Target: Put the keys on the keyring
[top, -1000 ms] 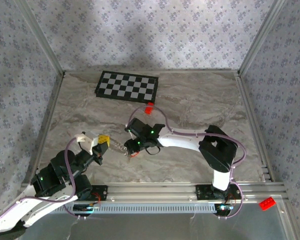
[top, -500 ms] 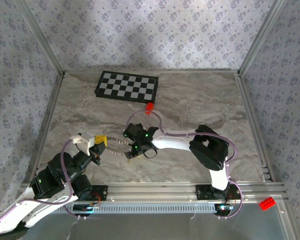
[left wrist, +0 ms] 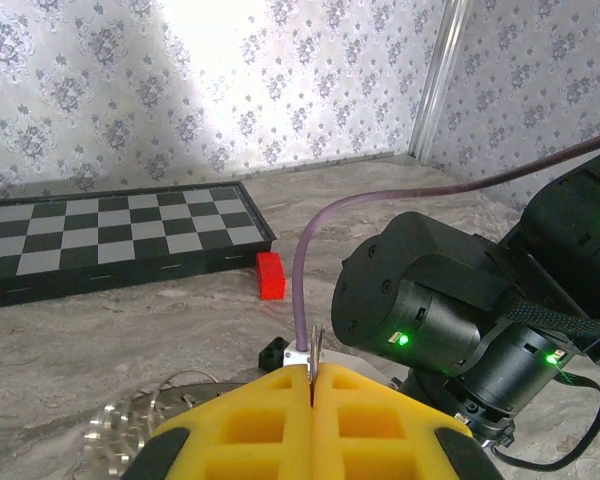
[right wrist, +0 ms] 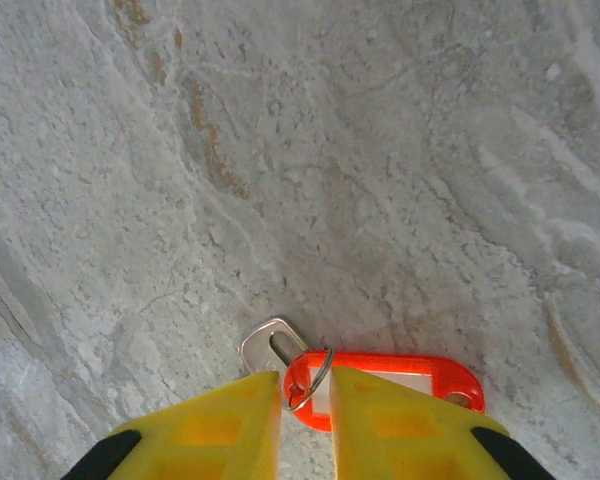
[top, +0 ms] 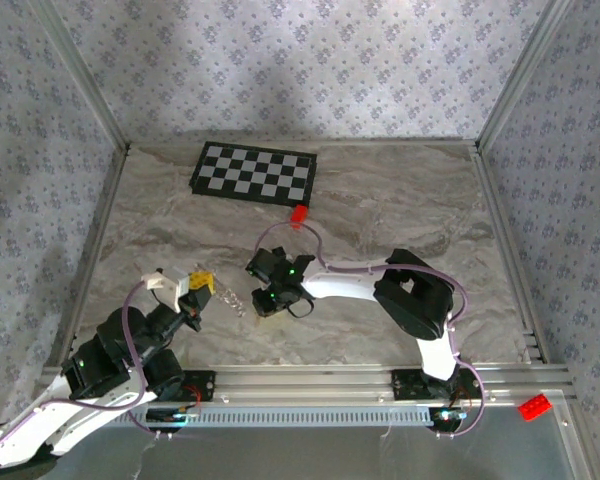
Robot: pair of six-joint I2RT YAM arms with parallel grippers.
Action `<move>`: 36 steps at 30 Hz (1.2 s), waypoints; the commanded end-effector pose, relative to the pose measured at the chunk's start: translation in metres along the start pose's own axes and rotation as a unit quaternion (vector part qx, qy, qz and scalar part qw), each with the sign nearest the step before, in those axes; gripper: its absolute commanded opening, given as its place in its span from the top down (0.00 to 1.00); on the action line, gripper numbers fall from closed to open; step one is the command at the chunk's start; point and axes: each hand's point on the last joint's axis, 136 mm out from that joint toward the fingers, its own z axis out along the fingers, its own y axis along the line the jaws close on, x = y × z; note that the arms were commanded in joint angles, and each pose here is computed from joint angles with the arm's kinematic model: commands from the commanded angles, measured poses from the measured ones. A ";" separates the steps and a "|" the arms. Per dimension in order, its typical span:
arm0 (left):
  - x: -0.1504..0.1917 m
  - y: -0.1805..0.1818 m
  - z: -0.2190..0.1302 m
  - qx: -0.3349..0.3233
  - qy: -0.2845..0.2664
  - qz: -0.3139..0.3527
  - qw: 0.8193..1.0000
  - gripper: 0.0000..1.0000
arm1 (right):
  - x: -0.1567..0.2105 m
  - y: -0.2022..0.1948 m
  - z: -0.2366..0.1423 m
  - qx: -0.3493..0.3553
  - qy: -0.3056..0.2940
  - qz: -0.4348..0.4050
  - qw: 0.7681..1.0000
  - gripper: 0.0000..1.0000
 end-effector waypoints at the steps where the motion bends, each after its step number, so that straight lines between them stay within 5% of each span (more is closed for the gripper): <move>1: -0.018 0.001 -0.003 -0.002 -0.035 -0.021 0.999 1.00 | 0.001 0.002 0.002 0.010 0.005 0.001 1.000 0.82; 14: -0.016 0.000 -0.003 0.001 -0.034 -0.022 0.999 1.00 | 0.004 -0.008 -0.003 0.037 0.003 -0.008 0.999 1.00; 36: -0.005 -0.039 0.025 0.075 0.012 -0.001 0.997 1.00 | 0.084 -0.108 -0.064 0.113 0.049 0.028 0.992 1.00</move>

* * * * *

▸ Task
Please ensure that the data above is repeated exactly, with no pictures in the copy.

▸ Answer to this problem
Target: Put the keys on the keyring
[top, -1000 ms] 
[top, -500 ms] 
[left wrist, +0 ms] 
[right wrist, +0 ms] 
[top, +0 ms] 
Robot: pair of six-joint I2RT YAM arms with parallel grippers.
Action `<move>`: 36 steps at 30 Hz (1.2 s), waypoints; the commanded end-effector pose, relative to the pose measured at the chunk's start: translation in metres along the start pose's own axes and rotation as a unit quaternion (vector part qx, qy, qz and scalar part qw), each with the sign nearest the step before, in those axes; gripper: its absolute commanded opening, given as its place in its span from the top down (0.00 to 1.00); on the action line, gripper numbers fall from closed to open; step one is the command at the chunk's start; point and axes: each hand's point on the last joint's axis, 136 mm out from that joint toward the fingers, its own z axis out along the fingers, its own y axis along the line the jaws close on, x = y × z; note that the arms were commanded in joint angles, and each pose here is computed from joint angles with the arm's kinematic model: commands from the commanded angles, measured poses from the measured ones. A ";" separates the steps and a "|" the arms. Per dimension in order, its typical span:
arm0 (left):
  - x: -0.1504..0.1917 m
  - y: -0.1805..0.1818 m
  - z: -0.2190..0.1302 m
  - qx: -0.3349..0.3233
  - qy: -0.2845..0.2664
  - qz: -0.3139..0.3527
  - qw: 0.8193..1.0000
  - gripper: 0.0000..1.0000
arm1 (right):
  - x: -0.1567..0.2105 m
  - y: -0.2022..0.1948 m
  - z: -0.2366..0.1423 m
  - qx: -0.3493..0.3553
  - qy: -0.3056..0.2940
  - qz: -0.4348..0.4050
  - qw: 0.7681..1.0000
  - gripper: 0.0000..1.0000
 end-effector waypoints at the steps where the motion bends, each after its step number, so that straight lines between them stay within 5% of each span (more is closed for the gripper): <move>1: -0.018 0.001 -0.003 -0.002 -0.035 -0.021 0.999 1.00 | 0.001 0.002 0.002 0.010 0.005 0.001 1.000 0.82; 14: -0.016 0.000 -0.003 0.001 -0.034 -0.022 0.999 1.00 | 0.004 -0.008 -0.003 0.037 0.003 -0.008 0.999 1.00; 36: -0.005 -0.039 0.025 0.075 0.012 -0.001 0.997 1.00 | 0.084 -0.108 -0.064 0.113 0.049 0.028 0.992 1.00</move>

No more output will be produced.